Per questi motivi la crisi ucraina rappresenta un grave pericolo per gli equilibri politici complessivi dell’Europa e deve attirare le nostre preoccupazioni che non risiedono in un improbabile conflitto armato con la Federazione Russa ma piuttosto in una ulteriore grave involuzione sul piano politico e sociale delle libertà per l’intero continente.

Nazionalità e nazione nella visione dell’anarchismo di classe

A livello di analisi storico-politica dei problemi del continente europeo l’anarchismo è stato certamente quella teoria politica che più si è occupata della questione slava e quindi delle aree centro meridionali dell’est del continente europeo e del rapporto complesso che esse hanno con il mondo russo. Utile qui ricordare il saggio di Bakunin sulla questione slava e successivamente lo sforzo di inserire la lotta di classe presente in questi paesi in quella più generale di emancipazione sviluppatasi in tutta Europa.
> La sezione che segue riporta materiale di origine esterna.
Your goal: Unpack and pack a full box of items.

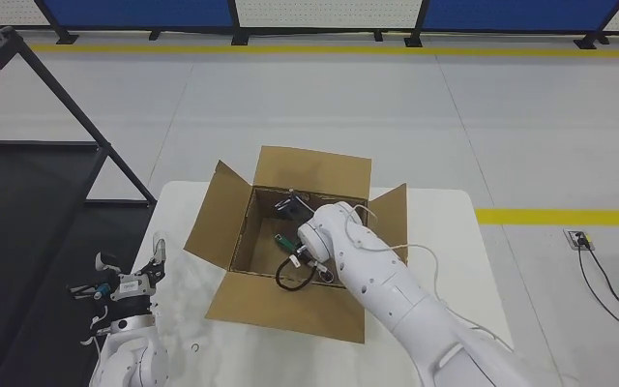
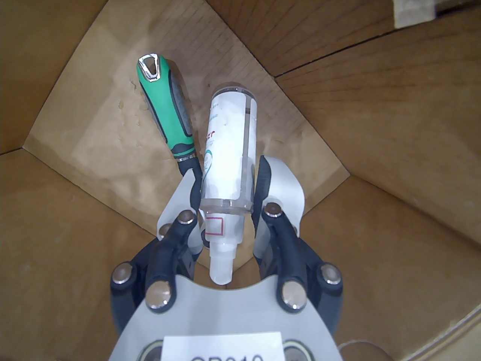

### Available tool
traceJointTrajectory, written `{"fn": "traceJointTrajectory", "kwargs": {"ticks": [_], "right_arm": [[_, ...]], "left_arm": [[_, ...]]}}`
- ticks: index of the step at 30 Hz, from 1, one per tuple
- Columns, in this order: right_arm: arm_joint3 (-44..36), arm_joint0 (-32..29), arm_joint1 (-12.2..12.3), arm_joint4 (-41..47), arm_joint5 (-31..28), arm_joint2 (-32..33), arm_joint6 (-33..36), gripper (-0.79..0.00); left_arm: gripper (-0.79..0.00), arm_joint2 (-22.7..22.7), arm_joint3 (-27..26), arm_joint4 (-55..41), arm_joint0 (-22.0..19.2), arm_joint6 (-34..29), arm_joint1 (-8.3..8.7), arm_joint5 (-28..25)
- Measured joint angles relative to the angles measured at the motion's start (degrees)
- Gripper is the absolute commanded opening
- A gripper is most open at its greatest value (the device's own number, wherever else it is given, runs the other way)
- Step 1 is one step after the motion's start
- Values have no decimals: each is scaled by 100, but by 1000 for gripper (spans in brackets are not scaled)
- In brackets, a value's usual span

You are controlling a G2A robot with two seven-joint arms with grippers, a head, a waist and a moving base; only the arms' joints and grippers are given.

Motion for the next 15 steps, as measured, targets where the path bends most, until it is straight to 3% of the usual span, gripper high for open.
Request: {"fn": "traceJointTrajectory", "kwargs": {"ticks": [8,9,12,15], "right_arm": [[-233,-95,46,-75,9,164,-54,-394],[-307,-129,68,-121,20,192,-34,-277],[-524,-226,126,-261,90,266,38,-234],[-874,-375,202,-392,165,384,25,-74]], "left_arm": [[0,0,0,0,0,0,0,0],[0,0,0,0,0,0,0,0],[0,0,0,0,0,0,0,0],[0,0,0,0,0,0,0,0]]}}
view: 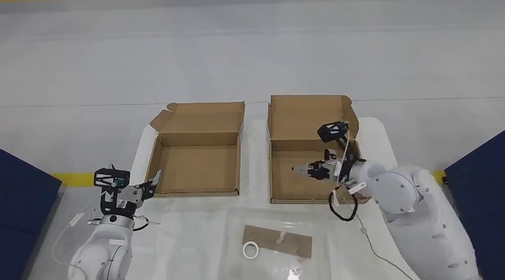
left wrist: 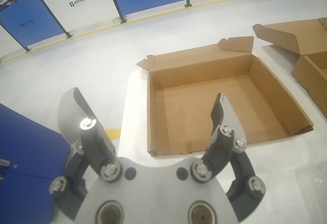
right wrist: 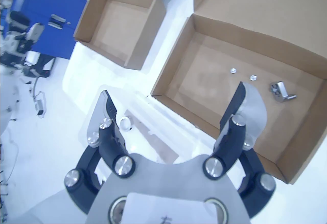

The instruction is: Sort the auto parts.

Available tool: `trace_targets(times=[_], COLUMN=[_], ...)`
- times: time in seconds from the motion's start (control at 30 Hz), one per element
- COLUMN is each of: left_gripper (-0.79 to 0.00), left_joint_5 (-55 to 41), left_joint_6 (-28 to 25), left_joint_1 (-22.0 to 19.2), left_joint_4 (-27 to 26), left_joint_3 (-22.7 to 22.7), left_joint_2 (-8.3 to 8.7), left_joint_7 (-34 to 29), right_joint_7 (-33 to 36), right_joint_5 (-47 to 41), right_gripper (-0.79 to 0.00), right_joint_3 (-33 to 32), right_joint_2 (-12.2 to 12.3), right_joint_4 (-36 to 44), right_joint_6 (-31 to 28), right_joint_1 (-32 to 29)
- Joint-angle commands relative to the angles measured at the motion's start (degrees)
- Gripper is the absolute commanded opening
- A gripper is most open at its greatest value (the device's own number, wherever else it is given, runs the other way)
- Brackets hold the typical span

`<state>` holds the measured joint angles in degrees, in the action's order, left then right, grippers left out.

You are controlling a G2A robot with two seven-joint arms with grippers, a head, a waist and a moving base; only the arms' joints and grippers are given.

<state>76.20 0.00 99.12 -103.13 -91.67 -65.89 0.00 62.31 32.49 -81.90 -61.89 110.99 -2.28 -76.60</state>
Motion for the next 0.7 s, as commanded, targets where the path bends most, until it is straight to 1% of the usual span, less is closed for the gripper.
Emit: trace_targets(times=[0.0, 0.17, 0.33, 0.43, 0.57, 0.67], left_gripper=[0.000, 0.000, 0.000, 0.000, 0.000, 0.000], left_joint_5=[0.0, 0.0, 0.0, 0.0, 0.0, 0.0], left_joint_6=[0.0, 0.0, 0.0, 0.0, 0.0, 0.0], left_joint_1=[0.0, 0.0, 0.0, 0.0, 0.0, 0.0], left_joint_4=[0.0, 0.0, 0.0, 0.0, 0.0, 0.0], left_joint_3=[0.0, 0.0, 0.0, 0.0, 0.0, 0.0], left_joint_2=[0.00, 0.00, 0.00, 0.00, 0.00, 0.00], left_joint_7=[0.0, 0.0, 0.0, 0.0, 0.0, 0.0], right_joint_7=[0.8, 2.9, 6.5, 8.7, 10.9, 11.9], right_joint_5=[-6.4, -19.3, -31.1, -36.6, -41.4, -44.7], right_gripper=[0.000, 0.000, 0.000, 0.000, 0.000, 0.000], right_joint_3=[-3.7, -10.5, -15.0, -17.2, -19.2, -19.5], right_joint_2=[0.4, 1.1, 1.8, 2.2, 2.7, 3.0], right_joint_4=[0.2, -1.0, -3.0, -4.3, -5.3, -5.5], right_joint_6=[-4.2, -12.8, -20.7, -24.0, -26.3, -27.8], right_joint_1=[-2.4, -6.7, -10.0, -11.5, -13.3, -14.2])
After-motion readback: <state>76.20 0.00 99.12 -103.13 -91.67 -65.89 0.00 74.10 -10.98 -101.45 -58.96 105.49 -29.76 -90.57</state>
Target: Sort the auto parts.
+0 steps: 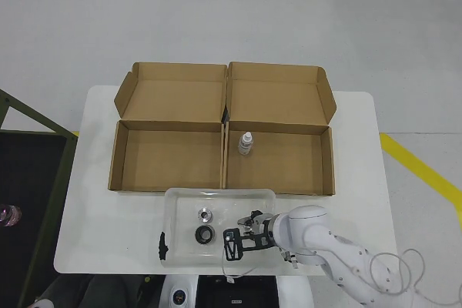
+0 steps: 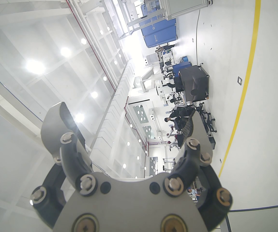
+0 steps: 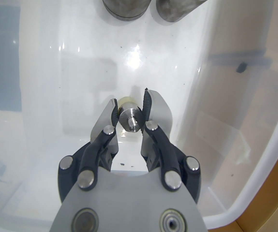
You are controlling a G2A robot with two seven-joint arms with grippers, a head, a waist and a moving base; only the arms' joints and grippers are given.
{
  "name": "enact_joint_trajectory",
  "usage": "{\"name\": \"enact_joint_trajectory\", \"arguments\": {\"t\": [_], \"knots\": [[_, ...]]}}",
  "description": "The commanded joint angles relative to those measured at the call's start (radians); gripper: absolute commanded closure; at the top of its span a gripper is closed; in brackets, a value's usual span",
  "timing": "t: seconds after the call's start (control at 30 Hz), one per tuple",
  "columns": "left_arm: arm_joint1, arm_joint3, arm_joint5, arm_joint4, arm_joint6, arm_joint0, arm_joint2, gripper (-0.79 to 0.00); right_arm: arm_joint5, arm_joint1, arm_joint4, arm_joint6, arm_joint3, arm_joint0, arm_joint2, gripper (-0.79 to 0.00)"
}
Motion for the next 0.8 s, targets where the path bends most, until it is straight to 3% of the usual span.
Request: {"name": "enact_joint_trajectory", "arguments": {"t": [0.0,0.27,0.77], "knots": [[0.000,0.000,0.000,0.000,0.000,0.000,0.000,-0.785,0.000,0.003,0.017,0.000,0.001,0.007,-0.004,0.000],[0.000,0.000,0.000,0.000,0.000,0.000,0.000,-0.785,-0.006,0.009,0.066,-0.047,-0.042,0.013,0.018,0.000],[0.000,0.000,0.000,0.000,0.000,0.000,0.000,-0.785,0.066,0.029,-0.115,-0.415,-0.144,-0.040,0.116,0.000]]}}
Esperienze politiche esemplari sono state quelle della Maknovicina in Ucraina (Petr Arshinov, La rivoluzione russa in Ucraina, Milano 1976), del movimento cooperativo bulgaro di orientamento profondamente libertario e della Federazione Comunista
Anarchica Bulgara (G. Balkansky, Storia del movimento libertaio in Bulgaria, 1982), esperienze stroncate militarmente dal bolscevismo e soffocate nel sangue. Da conoscitori delle problematiche sociali e politiche di quelle popolazioni che si sono sedimentate nei secoli, i comunisti anarchici rivendicano una politica di superamento delle differenze e delle contrapposizioni etniche, religiose, culturali, tradizionali, attraverso una rete di strutture autonome territoriali che tengano ben conto di queste differenze, le coltivino e non le sottovalutino, promuovendo la convivenza e la collaborazione.
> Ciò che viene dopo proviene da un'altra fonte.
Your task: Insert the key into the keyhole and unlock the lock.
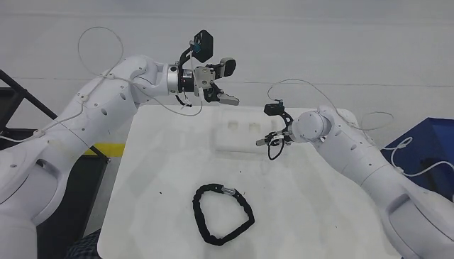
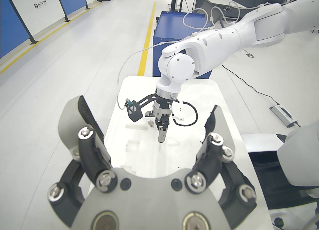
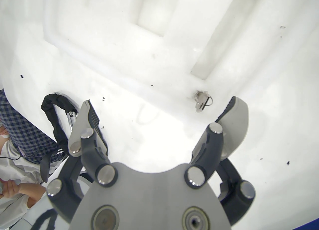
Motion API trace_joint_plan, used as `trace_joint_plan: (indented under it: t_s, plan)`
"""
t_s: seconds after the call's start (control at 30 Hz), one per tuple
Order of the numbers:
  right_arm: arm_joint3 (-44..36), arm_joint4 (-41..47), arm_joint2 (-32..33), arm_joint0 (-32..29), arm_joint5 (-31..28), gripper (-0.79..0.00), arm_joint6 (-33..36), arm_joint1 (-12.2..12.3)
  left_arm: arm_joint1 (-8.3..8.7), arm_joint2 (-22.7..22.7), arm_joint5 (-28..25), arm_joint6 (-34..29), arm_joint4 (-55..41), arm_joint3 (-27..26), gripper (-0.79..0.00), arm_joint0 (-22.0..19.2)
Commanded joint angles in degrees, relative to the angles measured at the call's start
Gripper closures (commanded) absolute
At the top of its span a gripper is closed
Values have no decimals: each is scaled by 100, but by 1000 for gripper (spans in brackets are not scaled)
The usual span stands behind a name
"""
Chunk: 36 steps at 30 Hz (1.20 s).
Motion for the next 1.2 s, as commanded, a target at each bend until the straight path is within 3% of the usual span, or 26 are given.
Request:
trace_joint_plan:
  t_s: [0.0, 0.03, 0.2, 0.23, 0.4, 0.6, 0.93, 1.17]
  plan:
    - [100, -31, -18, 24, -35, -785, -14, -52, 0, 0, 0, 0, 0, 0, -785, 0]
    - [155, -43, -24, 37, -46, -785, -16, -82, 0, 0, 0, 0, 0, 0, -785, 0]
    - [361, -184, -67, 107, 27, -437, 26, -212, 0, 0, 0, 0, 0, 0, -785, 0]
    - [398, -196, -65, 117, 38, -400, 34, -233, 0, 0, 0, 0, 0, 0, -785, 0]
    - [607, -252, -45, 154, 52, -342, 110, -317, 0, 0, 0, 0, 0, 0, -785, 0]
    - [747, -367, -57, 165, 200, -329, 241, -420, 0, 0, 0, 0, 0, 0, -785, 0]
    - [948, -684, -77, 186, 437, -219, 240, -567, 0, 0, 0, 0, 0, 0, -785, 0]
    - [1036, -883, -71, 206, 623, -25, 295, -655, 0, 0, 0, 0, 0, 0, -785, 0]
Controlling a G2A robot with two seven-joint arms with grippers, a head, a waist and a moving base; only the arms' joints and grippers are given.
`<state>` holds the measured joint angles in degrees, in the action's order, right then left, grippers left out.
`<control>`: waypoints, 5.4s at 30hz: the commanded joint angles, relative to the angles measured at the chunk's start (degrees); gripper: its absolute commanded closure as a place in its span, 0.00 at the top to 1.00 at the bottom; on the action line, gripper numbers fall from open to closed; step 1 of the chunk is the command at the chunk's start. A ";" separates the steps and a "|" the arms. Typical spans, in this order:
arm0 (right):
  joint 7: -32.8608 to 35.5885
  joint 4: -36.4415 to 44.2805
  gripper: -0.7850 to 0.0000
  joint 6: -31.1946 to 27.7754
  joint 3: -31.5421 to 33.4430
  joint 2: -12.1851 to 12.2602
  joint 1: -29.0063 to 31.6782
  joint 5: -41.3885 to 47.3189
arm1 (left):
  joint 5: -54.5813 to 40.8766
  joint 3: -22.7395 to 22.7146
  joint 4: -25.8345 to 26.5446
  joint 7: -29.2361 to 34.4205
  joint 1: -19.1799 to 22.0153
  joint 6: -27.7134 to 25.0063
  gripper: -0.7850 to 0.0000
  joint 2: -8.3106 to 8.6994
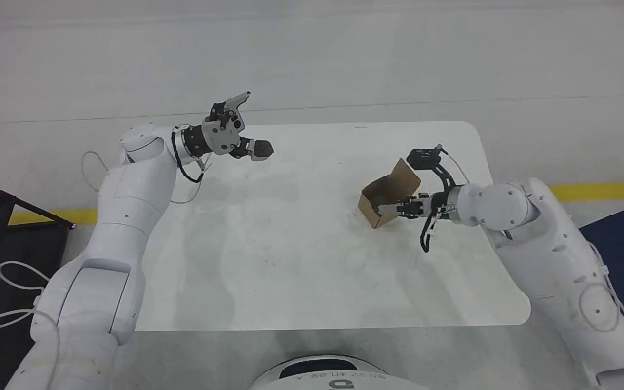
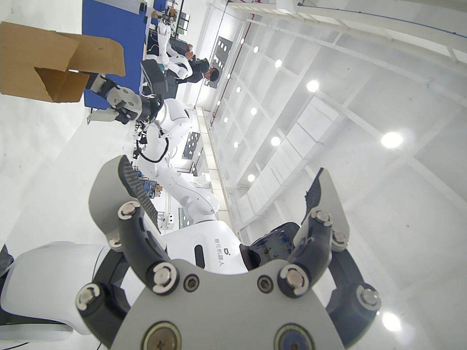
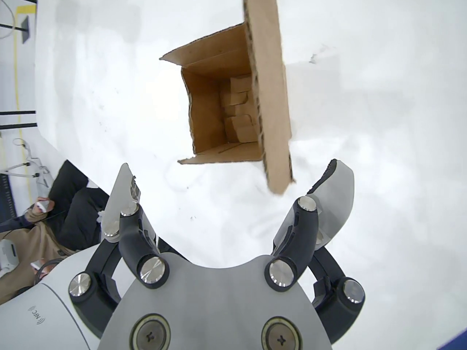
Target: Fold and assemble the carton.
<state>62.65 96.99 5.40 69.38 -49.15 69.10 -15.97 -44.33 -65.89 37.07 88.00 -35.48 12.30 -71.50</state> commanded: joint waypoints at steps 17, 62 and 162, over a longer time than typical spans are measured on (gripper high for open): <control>0.71 -20.29 0.96 -4.43 -14.17 -6.00 -24.66 8.43 | 0.00 0.00 0.00 0.00 0.00 0.00 1.00 0.00; 2.95 -12.75 0.73 -0.03 0.69 -1.47 -5.20 9.32 | 0.00 0.00 0.00 0.00 0.00 0.00 1.00 0.00; -6.04 -10.45 1.00 -6.45 -1.76 -6.20 -5.12 17.89 | 19.84 6.23 11.95 -1.20 -2.41 4.38 1.00 1.90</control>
<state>56.62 86.54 -1.05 67.62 -55.34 63.99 1.92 -25.17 -59.81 48.81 87.36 -37.76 16.91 -69.63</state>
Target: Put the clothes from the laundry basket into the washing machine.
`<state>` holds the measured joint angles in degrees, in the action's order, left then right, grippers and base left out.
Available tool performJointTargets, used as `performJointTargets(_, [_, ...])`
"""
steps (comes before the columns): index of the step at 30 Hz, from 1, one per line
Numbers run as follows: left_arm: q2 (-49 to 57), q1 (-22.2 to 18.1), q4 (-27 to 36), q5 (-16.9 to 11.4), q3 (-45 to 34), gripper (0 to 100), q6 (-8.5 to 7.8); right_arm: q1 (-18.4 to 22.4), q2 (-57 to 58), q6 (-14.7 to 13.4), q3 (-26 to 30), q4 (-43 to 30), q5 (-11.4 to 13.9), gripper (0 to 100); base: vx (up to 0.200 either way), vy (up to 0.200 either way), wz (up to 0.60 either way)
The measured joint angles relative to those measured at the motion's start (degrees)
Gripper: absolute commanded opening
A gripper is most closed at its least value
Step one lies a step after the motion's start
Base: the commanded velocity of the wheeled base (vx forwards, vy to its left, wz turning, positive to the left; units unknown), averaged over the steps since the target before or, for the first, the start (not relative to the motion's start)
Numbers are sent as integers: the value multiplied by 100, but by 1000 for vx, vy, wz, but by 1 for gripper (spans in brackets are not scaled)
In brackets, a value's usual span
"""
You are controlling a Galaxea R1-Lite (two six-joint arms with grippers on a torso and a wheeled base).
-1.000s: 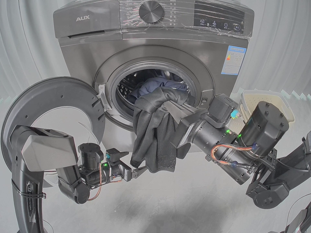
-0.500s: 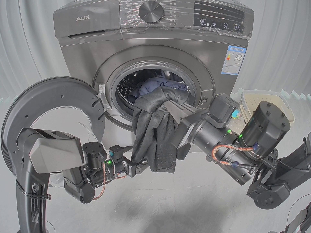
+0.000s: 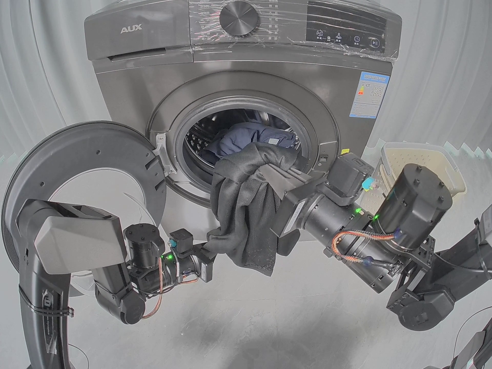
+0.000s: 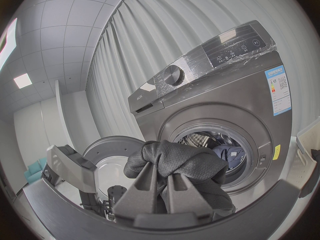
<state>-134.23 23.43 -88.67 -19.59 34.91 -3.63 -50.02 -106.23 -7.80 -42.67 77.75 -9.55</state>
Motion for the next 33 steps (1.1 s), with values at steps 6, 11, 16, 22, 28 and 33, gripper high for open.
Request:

Per fare ciò occorre riscoprire il valore epico della lotta di classe in quelle aree d’Europa, coglierne i contenuti di solidarietà sociale e l’esempio del funzionamento di strutture federative a livello economico, sociale e politico, contrapponendo una organizzazione del territorio su obiettivi di solidarietà e di classe all’idea dello Stato-nazione, dell’unità su base etnica o religiosa, proponendo il superamento della “sinfonia” tra Stato e religione, di origine bizantina e ortodossa attraverso la riscoperta della cultura della collaborazione tra gli abitanti del territorio.
Solo proponendo un reale esercizio dei diritti di libertà e di superamento dello sfruttamento e di soddisfazione del bisogno per tutti coloro che si trovano sul territorio, solo proponendo la creazione di strutture politiche unitarie dal basso si possono trovare gli strumenti per costruire il futuro.
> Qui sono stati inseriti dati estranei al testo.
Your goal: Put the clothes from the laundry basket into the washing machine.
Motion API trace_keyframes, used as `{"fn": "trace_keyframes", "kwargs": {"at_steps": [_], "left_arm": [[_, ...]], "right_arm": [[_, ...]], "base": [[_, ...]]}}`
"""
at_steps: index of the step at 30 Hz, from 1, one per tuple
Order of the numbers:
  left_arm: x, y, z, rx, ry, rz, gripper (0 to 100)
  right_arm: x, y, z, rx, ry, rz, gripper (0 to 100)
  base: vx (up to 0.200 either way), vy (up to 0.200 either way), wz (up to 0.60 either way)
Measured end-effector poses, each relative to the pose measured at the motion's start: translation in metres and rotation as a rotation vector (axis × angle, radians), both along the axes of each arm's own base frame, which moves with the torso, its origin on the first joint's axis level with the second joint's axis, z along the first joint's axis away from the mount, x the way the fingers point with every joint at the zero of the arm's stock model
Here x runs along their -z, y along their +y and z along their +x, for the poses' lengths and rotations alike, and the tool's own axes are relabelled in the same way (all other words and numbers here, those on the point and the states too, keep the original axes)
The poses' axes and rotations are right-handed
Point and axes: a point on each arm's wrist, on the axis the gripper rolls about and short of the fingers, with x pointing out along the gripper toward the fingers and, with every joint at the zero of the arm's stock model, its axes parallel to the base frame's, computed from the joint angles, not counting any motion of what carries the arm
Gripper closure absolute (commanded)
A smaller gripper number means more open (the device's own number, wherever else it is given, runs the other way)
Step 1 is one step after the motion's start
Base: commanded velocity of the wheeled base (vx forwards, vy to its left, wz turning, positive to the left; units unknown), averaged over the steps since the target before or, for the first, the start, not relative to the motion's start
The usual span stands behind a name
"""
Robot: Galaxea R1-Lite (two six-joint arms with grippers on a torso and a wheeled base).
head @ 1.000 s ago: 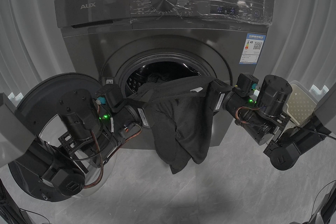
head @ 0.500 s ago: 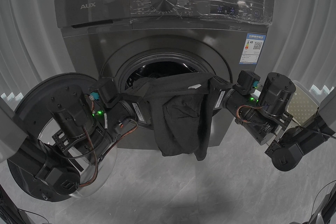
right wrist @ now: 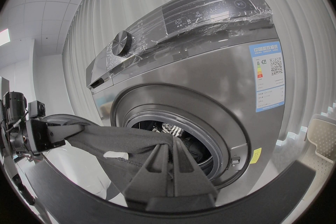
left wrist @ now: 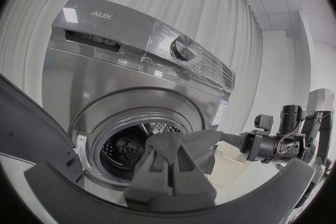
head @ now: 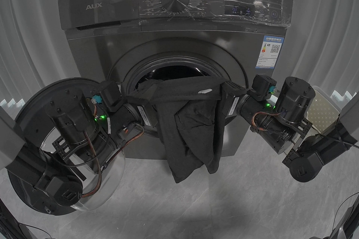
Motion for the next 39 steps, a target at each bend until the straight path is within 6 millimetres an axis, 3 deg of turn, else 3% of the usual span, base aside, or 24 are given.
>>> {"fn": "trace_keyframes", "kwargs": {"at_steps": [10,16,17,29,34,39], "left_arm": [[-0.008,0.002,-0.001,-0.004,-0.022,-0.016,100],[-0.015,0.0,-0.001,0.003,-0.044,-0.032,100],[-0.016,-0.001,-0.001,0.005,-0.049,-0.036,100],[-0.018,-0.008,0.007,0.007,-0.057,-0.042,100],[-0.015,-0.011,0.014,-0.004,-0.05,-0.038,100],[-0.012,-0.014,0.02,-0.01,-0.043,-0.034,100]], "right_arm": [[0.005,0.006,-0.004,-0.021,0.01,-0.013,100],[0.02,0.01,-0.006,-0.057,0.046,-0.045,100],[0.024,0.011,-0.006,-0.063,0.054,-0.051,0],[0.069,0.024,-0.002,-0.093,0.154,-0.127,0],[0.092,0.023,-0.018,-0.129,0.23,-0.191,0],[0.104,0.033,-0.041,-0.248,0.254,-0.229,0]], "base": [[0.0,0.0,0.0],[0.0,0.0,0.0],[0.0,0.0,0.0],[0.0,0.0,0.0],[0.0,0.0,0.0],[0.0,0.0,0.0]]}}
In una prima fase dovremo dare tutto il nostro sostegno per evitare la guerra e per ostacolare la formazione di regimi fascisti, pericolo questo tutt’altro che irrealistico nella situazione attuale.
Contemporaneamente dovremo sforzarci di ricostruire la memoria storica delle lotte, superando il buio fatto calare dall’egemonia politica e militare bolscevica, frutto di un comunismo degenerato, cercando di riscoprire le radici genuine e originali di una teoria politica, di un programma politico capace di contemperare eguaglianza e giustizia sociale da coniugare con la libertà delle istituzioni politiche e sociali e dell’individuo che è effettivamente realizzato quando si libera dal bisogno.